◆ Data shown ◆
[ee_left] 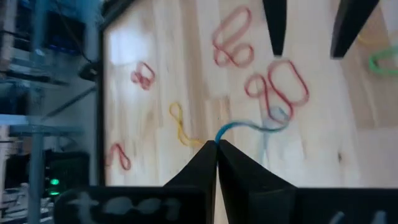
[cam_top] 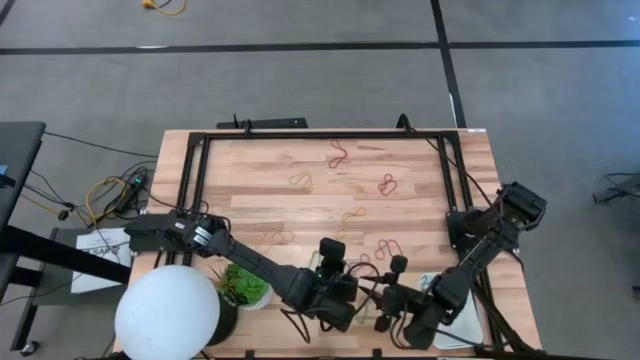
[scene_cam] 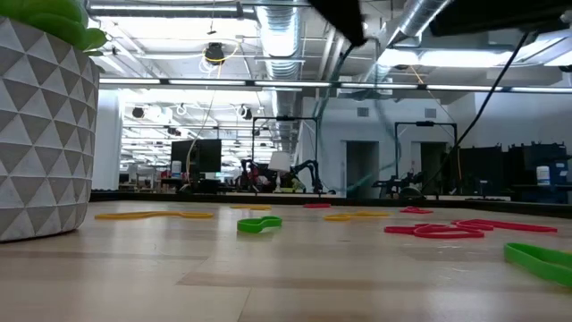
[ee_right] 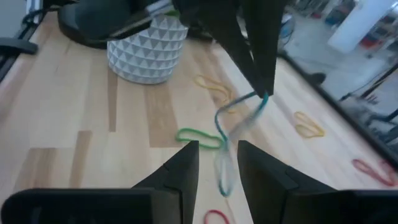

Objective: Pick and place items into bin
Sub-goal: Put the blue rubber band into the white bin

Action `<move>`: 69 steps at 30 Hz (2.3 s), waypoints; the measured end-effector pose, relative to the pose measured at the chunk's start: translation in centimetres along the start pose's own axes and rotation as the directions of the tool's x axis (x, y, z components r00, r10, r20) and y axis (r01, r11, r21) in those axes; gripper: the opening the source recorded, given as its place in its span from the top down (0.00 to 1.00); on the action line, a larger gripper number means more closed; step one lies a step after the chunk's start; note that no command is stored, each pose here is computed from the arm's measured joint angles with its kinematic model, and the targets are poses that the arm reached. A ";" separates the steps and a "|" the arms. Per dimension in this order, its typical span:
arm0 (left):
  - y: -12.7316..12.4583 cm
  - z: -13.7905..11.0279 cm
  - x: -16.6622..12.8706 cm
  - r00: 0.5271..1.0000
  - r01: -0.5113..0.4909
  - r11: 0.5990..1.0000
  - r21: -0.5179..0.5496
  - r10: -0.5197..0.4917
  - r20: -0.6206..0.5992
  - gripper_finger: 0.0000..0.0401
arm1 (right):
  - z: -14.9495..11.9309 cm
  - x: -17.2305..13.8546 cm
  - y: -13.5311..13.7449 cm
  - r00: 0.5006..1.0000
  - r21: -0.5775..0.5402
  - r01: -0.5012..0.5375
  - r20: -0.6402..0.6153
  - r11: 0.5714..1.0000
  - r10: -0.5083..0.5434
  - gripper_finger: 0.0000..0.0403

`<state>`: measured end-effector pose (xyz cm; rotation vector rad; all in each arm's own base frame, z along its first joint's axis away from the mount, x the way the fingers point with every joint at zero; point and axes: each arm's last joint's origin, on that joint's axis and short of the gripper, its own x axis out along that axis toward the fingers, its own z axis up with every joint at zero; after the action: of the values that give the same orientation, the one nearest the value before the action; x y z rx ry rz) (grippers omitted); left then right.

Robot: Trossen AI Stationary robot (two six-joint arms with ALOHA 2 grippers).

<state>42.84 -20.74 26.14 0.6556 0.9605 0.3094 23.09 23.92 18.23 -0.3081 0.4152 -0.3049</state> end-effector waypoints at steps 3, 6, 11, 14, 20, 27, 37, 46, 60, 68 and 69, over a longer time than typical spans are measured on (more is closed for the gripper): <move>0.0 0.8 -1.2 0.998 -0.017 0.999 -0.043 0.020 0.065 1.00 | -0.1 -0.6 0.2 0.999 -0.001 0.036 0.031 0.999 -0.036 0.73; 0.3 1.8 -2.8 0.990 0.002 0.995 -0.095 0.012 0.142 1.00 | 0.1 -0.5 -0.1 0.994 0.022 0.092 0.057 0.995 -0.093 0.73; 0.2 2.5 -3.5 0.979 0.013 0.996 -0.084 0.004 0.204 1.00 | 0.6 0.6 -0.3 0.997 0.138 0.060 0.037 0.989 -0.066 0.73; 0.4 2.5 -3.2 0.980 0.014 0.997 -0.080 0.002 0.200 1.00 | 0.9 1.0 -0.4 0.997 0.178 0.053 0.043 0.983 -0.062 0.73; 0.8 2.3 -2.1 0.986 0.018 0.997 -0.076 -0.005 0.166 1.00 | 1.0 0.9 -0.4 0.997 0.155 0.048 0.046 0.987 -0.056 0.73; 1.1 3.0 -1.6 0.971 0.130 0.988 -0.079 -0.111 0.209 1.00 | 1.4 1.8 -0.8 0.996 0.188 0.065 0.046 0.980 -0.075 0.73; 1.2 3.2 -1.6 0.962 0.155 0.987 -0.052 -0.139 0.234 1.00 | 1.4 2.6 -1.2 0.999 0.194 0.039 0.017 0.980 -0.043 0.75; 1.2 3.1 -1.5 0.961 0.173 0.984 -0.047 -0.158 0.226 0.97 | 0.8 2.6 -1.3 0.999 0.137 0.043 -0.022 0.990 -0.041 0.98; 1.6 1.4 -1.1 0.997 0.044 0.996 -0.078 -0.039 0.072 0.74 | 1.4 -0.1 -1.5 0.999 0.074 0.011 -0.047 0.997 -0.008 1.00; 2.5 -0.8 -1.6 0.992 -0.099 0.989 -0.105 0.090 -0.084 0.74 | 3.1 -7.4 -6.7 0.913 0.314 -0.039 -0.375 0.948 0.162 1.00; 2.5 -1.0 -1.7 0.991 -0.104 0.989 -0.108 0.093 -0.099 0.74 | 2.6 -8.1 -7.3 0.865 0.355 -0.014 -0.465 0.935 0.189 1.00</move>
<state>41.17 -19.29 28.42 0.5903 0.9944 0.4823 15.54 20.70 25.86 0.1450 0.8710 -0.3440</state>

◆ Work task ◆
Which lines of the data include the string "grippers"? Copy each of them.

◆ Output of the task ◆
`<state>`: measured end-effector pose (xyz cm; rotation vector rad; all in each arm's own base frame, z along its first joint's axis away from the mount, x the way the fingers point with every joint at zero; point and axes: each arm's last joint's origin, on that joint's axis and short of the gripper, its own x axis out along that axis toward the fingers, its own z axis up with every joint at zero; after the action: of the values that give the same orientation, the one nearest the value before the action; x y z rx ry rz) (grippers omitted); left then right.
Robot: Trossen AI Stationary robot (two six-joint arms with ALOHA 2 grippers).

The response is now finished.